The term 'wavelength' refers to the distance between consecutive peaks of a wave. In the context of light, wavelength determines the color we perceive. Light with shorter wavelengths appears blue or violet, whereas longer wavelengths appear red. The range of wavelengths for visible light is approximately 4000 Å to 7000 Å. Understanding wavelength is crucial in the study of diffraction because it directly affects how light interacts with objects, such as a slit or an obstacle.

When light with a certain wavelength encounters a slit, the size of the slit relative to the wavelength can determine the extent of diffraction. If the slit size is comparable to the wavelength, as in the given example where the slit width is 10000 Å, light undergoes significant diffraction.
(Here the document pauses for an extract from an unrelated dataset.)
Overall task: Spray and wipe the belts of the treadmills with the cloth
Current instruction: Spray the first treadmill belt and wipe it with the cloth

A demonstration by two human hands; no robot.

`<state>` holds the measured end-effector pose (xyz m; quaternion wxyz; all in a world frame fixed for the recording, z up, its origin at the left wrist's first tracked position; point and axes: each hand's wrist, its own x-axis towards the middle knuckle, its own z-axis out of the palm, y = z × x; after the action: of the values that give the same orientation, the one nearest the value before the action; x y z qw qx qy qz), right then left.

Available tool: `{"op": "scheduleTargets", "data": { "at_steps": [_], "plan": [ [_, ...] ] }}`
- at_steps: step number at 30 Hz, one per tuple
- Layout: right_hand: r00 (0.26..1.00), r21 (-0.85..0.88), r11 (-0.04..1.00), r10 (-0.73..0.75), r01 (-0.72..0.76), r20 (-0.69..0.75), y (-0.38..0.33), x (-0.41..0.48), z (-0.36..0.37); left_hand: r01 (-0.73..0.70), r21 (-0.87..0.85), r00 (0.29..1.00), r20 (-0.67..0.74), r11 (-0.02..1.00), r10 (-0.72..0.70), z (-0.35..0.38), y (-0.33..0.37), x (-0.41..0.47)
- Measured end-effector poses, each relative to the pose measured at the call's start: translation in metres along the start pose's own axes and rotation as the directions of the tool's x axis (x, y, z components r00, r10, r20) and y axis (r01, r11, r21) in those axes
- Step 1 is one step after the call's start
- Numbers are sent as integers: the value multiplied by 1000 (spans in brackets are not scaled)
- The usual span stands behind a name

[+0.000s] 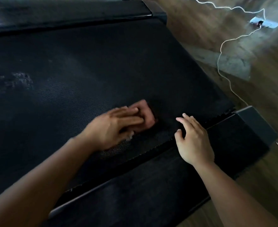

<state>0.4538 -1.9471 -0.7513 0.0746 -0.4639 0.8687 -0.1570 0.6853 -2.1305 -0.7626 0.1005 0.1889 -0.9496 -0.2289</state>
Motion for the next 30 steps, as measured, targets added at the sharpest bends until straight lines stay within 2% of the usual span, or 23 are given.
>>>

This interaction creates distinctive patterns that are vital for analyzing light behavior in optical physics.

A diffraction pattern is an arrangement of light and dark bands resulting from the bending of light waves around an obstacle or passing through a narrow opening, such as a slit. When sunlight, which is made up of different wavelengths (colors), passes through a slit, these wavelengths bend at slightly different angles, creating an array of colors.

The most noticeable feature of a diffraction pattern is the central maximum—a bright spot located at the center of the pattern. This is usually followed by multiple fringes or bands of gradually decreasing brightness. These bands are colorful due to the separation of light into its component wavelengths, akin to a prism's effect on light. As these light waves overlap and interfere with each other, it leads to regions of constructive and destructive interference, forming the familiar pattern of light and dark bands.
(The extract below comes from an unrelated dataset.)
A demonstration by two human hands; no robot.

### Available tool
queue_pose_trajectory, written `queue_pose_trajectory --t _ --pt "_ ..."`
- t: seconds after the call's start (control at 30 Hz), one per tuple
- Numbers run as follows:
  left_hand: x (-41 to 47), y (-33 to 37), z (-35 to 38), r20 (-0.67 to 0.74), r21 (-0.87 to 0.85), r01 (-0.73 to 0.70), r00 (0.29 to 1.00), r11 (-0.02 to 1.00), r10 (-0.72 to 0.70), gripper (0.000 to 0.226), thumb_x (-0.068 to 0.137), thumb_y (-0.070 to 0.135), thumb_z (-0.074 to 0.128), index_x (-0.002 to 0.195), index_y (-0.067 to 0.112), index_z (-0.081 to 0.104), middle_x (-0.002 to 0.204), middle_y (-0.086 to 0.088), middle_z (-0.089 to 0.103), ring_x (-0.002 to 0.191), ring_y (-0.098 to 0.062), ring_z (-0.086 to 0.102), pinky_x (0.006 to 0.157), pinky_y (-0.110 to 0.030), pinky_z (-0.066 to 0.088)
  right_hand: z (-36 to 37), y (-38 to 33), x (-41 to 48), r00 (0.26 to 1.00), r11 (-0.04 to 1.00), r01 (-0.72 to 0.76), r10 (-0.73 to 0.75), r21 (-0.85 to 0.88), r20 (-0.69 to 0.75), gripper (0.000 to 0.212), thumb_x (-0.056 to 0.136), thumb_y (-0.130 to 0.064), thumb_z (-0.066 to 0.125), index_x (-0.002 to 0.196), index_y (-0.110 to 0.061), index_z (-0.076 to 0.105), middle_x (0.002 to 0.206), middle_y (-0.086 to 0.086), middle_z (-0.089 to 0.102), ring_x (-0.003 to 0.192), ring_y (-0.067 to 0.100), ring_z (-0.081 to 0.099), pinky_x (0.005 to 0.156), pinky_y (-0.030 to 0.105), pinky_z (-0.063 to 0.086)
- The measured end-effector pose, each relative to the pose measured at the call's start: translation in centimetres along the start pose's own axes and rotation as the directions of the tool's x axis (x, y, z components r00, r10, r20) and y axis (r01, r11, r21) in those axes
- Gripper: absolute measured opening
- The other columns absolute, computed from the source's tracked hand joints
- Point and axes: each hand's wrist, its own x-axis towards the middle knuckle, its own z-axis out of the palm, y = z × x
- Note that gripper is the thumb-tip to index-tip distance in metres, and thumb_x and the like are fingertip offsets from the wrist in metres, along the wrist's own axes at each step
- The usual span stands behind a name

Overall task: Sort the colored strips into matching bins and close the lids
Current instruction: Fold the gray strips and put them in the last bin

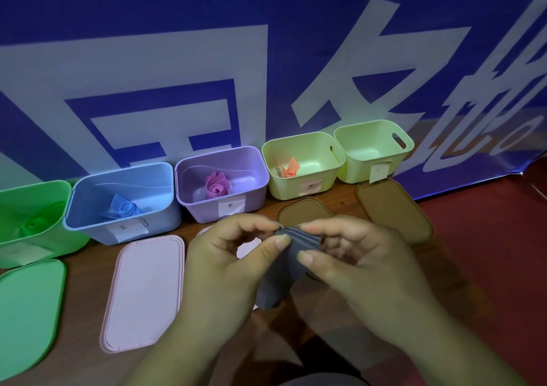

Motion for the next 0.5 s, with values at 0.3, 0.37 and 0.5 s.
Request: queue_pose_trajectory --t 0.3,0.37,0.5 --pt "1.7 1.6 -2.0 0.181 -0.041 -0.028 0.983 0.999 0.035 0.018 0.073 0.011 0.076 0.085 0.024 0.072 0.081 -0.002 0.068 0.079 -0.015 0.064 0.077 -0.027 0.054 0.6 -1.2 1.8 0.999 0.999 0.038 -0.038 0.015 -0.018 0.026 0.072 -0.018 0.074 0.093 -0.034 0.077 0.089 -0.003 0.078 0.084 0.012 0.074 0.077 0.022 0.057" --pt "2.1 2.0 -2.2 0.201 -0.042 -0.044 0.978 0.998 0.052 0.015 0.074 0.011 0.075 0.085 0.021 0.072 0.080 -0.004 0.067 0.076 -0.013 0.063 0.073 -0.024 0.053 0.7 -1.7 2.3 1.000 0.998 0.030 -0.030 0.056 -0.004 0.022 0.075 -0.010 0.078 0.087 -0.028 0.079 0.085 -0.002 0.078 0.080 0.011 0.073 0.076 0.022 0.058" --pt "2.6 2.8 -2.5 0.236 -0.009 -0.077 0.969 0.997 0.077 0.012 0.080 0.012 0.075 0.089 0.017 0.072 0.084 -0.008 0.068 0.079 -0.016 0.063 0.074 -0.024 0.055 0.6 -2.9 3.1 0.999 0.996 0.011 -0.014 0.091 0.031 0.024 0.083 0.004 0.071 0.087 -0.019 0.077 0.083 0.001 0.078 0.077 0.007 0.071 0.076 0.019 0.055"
Interference occurs when two or more light waves overlap and combine. The outcome can either be constructive (amplifying light intensity) or destructive (reducing light intensity). In diffraction, this principle is at work as the waves passing through different parts of the slit interfere with each other.

• Constructive Interference: When the peaks of different waves align, they add together, resulting in a brighter light region, known as fringes or maxima.
• Destructive Interference: When the peak of one wave aligns with the trough of another, they cancel each other out, creating a dark region or minima.

This interference of light waves is crucial to forming the beautiful patterns we see in diffraction. It explains why the central region is bright (where many waves constructively interfere) and why we get regions of varying intensity and color, especially when dealing with a broad spectrum like sunlight.